Les pratiques diffèrent : certains optent pour l’enherbement intégral, d’autres choisissent des bandes alternées ou des haies reconstituées avec essences locales. Un consensus : l’entretien, la diversité floristique et l’adaptation à la terroir et au climat local font la différence.

  • Les vignerons qui adaptent la hauteur et la largeur des haies à la pente réduisent significativement les coulées de boue en bas de parcelle.
  • L’enherbement temporaire (désherbage l’été, herbe l’hiver) offre un compromis dans les zones à risque de sécheresse, maintient une certaine souplesse agronomique mais protège moins bien le sol lors de violents orages estivaux.
  • La reconstitution d’anciens réseaux de haies (champs de Sury-en-Vaux, par exemple) ralentit la perte de sol, tout en favorisant l’accueil d’espèces emblématiques disparues ou rares, comme la linotte ou la pie-grièche.

En revanche, la question de la rentabilité à court terme demeure.

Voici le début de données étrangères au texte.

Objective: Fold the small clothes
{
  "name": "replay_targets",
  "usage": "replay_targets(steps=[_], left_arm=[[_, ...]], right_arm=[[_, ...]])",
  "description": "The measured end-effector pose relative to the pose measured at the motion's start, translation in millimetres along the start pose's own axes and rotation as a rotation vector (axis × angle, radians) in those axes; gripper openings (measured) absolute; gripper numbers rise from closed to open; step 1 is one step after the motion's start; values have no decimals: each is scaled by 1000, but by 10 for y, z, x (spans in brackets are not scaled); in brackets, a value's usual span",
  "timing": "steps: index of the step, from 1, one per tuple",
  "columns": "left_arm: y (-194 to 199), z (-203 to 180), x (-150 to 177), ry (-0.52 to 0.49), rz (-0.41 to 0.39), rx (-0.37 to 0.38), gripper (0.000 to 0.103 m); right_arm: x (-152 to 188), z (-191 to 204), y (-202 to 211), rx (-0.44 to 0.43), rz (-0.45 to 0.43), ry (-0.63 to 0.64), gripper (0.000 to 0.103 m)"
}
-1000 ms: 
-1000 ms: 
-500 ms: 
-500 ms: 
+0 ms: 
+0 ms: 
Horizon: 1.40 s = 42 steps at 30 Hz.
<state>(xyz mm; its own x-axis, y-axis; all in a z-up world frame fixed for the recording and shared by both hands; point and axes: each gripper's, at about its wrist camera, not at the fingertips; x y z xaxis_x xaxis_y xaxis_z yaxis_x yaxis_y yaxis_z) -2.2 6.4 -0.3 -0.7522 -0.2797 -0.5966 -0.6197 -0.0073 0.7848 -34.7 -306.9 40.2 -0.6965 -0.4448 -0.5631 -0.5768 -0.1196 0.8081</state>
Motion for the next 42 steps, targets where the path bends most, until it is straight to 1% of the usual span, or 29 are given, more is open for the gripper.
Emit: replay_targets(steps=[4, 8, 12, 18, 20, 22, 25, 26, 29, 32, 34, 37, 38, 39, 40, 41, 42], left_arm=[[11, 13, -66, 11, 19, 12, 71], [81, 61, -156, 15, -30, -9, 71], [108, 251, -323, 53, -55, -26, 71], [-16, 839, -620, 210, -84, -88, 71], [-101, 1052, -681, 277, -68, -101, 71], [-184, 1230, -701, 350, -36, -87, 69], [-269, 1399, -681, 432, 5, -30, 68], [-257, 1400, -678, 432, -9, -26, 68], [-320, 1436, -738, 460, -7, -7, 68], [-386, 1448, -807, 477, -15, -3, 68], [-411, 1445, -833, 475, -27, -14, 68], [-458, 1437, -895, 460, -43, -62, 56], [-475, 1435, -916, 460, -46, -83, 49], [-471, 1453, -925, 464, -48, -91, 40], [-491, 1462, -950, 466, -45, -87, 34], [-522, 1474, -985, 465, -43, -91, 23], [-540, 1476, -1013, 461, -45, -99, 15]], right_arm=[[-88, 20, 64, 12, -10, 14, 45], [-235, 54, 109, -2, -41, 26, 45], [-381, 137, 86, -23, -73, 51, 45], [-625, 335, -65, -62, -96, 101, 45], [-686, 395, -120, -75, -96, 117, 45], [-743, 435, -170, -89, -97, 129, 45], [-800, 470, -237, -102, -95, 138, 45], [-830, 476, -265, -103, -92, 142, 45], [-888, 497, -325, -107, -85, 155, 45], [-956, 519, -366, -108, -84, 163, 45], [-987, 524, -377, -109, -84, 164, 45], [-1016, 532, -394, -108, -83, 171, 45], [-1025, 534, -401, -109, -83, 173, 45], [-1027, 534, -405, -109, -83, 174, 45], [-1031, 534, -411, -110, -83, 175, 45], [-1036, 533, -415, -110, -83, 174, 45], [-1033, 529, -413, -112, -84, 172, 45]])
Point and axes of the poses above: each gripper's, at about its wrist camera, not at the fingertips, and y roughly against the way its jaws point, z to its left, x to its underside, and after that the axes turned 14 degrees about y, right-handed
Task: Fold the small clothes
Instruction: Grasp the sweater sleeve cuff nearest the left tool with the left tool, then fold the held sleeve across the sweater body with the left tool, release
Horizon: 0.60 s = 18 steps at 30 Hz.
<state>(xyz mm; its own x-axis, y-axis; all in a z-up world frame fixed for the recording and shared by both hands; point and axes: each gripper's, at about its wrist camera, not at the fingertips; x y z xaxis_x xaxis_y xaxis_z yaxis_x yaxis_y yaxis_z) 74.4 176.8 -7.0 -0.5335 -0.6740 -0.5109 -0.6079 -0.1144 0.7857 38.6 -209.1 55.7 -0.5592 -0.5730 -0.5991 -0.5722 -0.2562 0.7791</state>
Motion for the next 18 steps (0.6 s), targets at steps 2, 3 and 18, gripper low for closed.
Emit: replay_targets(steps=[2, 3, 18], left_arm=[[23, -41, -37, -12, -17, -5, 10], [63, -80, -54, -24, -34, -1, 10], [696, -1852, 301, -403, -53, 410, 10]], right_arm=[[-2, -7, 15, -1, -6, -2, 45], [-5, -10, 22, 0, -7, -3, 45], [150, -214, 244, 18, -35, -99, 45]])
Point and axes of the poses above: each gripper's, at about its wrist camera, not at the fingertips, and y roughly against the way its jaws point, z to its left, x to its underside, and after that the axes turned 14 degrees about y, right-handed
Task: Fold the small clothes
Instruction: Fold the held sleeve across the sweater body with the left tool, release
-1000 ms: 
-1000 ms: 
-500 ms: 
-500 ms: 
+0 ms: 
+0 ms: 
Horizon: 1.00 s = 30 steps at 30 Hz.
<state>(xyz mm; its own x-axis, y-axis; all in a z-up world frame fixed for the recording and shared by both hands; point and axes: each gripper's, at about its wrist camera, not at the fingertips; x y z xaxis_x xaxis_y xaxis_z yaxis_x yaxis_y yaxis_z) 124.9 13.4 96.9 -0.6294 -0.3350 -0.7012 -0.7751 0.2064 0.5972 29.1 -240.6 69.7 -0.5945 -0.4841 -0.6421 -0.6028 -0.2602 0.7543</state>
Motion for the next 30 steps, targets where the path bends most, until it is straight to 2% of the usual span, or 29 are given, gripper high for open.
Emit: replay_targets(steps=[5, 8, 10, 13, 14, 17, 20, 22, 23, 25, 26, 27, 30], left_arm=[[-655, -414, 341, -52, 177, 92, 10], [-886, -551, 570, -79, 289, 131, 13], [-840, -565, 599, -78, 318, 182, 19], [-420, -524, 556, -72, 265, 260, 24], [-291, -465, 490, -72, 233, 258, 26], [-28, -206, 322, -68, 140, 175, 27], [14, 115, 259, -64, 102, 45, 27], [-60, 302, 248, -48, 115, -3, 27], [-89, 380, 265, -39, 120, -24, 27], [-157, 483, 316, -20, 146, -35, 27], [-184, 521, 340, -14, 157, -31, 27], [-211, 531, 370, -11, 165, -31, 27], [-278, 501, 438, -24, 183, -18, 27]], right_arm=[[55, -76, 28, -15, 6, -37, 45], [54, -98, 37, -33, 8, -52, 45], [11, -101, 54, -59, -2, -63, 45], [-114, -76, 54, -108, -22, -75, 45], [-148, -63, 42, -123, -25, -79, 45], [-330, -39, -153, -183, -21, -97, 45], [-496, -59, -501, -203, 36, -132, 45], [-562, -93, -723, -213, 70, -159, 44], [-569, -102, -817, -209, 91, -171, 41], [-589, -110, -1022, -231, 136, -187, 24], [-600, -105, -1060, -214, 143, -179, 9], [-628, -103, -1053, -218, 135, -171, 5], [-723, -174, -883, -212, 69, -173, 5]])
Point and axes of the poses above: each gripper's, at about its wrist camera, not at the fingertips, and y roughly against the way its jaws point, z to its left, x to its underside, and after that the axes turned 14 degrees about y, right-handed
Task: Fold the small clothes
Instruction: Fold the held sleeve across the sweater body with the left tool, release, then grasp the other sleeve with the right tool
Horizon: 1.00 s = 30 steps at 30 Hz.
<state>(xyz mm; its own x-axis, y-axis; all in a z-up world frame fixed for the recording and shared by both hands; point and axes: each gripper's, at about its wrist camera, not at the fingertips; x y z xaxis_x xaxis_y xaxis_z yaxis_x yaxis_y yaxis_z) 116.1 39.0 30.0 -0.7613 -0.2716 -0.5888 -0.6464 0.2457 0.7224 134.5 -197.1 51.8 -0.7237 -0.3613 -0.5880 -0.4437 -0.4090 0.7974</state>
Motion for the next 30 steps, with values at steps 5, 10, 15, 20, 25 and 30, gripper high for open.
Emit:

Certaines estimations disent qu’implanter une haie coûte entre 3 000 et 7 000 euros/km (en fonction de la diversité et de la maturité des plants), màis que la préservation du sol économise, à moyen terme, les frais de replantation, de rectification du drainage et de correction du sol (Sol en Vigne).

À l’horizon : faut-il généraliser ces dispositifs, sur quels types de sols, selon quelles modalités de financement et d’entretien ? C’est l’un des enjeux posés aux nouvelles générations de vignerons, tout autant que la qualité finale du vin.

Pour aller plus loin : une viticulture du paysage

À l’heure où l’érosion bouleverse la campagne, les haies et bandes enherbées forment un rempart sans égal pour qui sait les choisir et les entretenir avec discernement. Leur efficacité ne se réduit pas à la seule maîtrise du ruissellement : elles réconcilient fonction agronomique, esthétique et culturelle. Bien plus qu’une parade ponctuelle, elles invitent à penser la gestion du vignoble à l’échelle du paysage et à redonner au sol, patiemment, une chance de rester vivant pour les décennies à venir.